Regarding these receptors What so often forget is that hormone receptors are highly specific in the way they respond to hormones. They can only react as they are designed to react. The effect of estrogen on receptors in breast tissue is to increase the multiplication of cells. If this multiplication overreact in any tissue cancer cells develop. The effect of progesterone receptors in breast tissue is to promote maturation in normal cells of non-cancer cells.
Therefore, if a patient has progesterone receptor positive use of progesterone is beneficial.
While progesterone can increase blood vessel formation, there is no evidence that this increases the cancer cells. If there is something that should help the body’s natural response to cancer cells. We formed cancer cells in our body all the time, but if our immune system and blood supply to tissues is good, then these specific cells kill cancer cells!

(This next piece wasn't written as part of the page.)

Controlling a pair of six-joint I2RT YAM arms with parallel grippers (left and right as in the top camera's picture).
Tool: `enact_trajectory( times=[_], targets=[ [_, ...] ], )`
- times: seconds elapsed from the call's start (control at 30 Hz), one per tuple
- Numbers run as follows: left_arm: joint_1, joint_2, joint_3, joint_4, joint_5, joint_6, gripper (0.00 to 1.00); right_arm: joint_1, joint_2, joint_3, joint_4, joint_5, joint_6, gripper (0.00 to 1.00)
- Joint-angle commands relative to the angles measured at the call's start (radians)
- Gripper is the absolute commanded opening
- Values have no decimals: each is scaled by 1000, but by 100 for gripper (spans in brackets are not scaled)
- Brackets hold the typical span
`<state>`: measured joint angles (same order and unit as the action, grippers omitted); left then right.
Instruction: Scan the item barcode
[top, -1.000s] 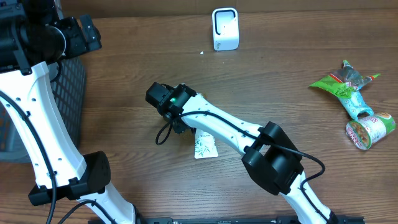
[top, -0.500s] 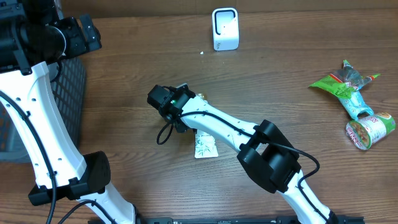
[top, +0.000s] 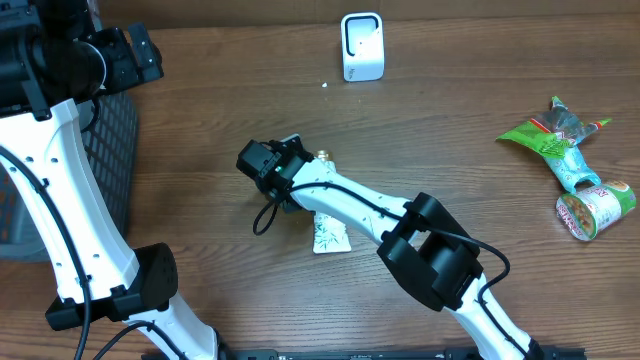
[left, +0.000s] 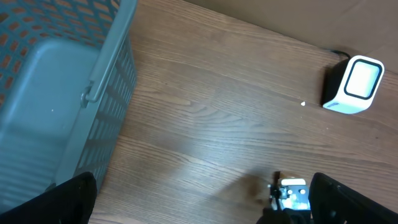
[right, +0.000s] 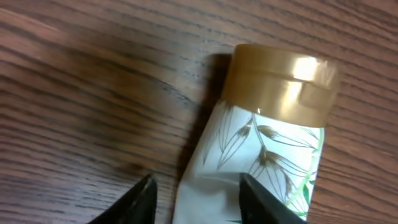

Research on progesterone and osteoporosis was made many years ago and the trial was designed wrong. A group of women were divided into group A and B. Group A was given progesterone for 18 months followed by placebo for 18 months and the back was made for Group B. 18 months is not enough time for a change significant increase in bone density no matter what treatment is used, therefore, a positive result could not have been shown.
I used progesterone for osteoporosis, for me and for my patients, and with correct supplementation works.
Hormones are powerful substances and should be used only as a response to symptoms or conditions that will benefit and preferably under the supervision of a physician with experience in that specific field.
bioidentical hormones However, by their very nature should be better and safer than substitute chemicals that mimic the action of natural hormones, but without the same benefits as the body can not respond normally.
Comment by Dr. Tony Coope M.B; Channel B; D.Obst.RCOG
Dr. Tony Coope has over twenty years of experience in general practice, before which he spent four years as a hospitalist, covering the fields of medicine, surgery , pediatrics, geriatrics and emergency medicine / trauma.
Currently works as a private practice general practitioner with an integrated medical including the use of nutritional supplements, bio-identical hormones, botanicals and the use of sound and monochromatic light in healing approach.
Much of what is written about progesterone in the media, including misunderstandings by doctors and therapists, is a complete distortion of the truth. In the last two decades of practice I have noticed one woman who developed breast cancer, while progesterone, and there were several other factors involved, including the sporadic use of progesterone cream. My observation supports the view that progesterone receptors in cancer cells are a good thing, an opportunity to stop their proliferation and even to help prevent recurrence – in other words, it takes the role as tamoxifen, but without the side
the fact that the placenta during pregnancy increases progesterone levels by up to twenty to fifty times the norm tells us something about the safety of the hormone during this very sensitive time in the development of the baby. If it was any less positive thing, nature would never be so careless. To sow confusion and alarm in this way about bioidentical hormones is unacceptable when so much is known about its benefits to women in all areas of hormonal health.
The late Dr. John Lee progesterone widely used in practice and wrote and lectured around the world on the subject. His books are a good starting point for an authoritative and experienced the beneficial effects of bioidentical hormones. His most famous work is “What your doctor may not tell you about menopause ‘, but he wrote others about perimenopause and cancer.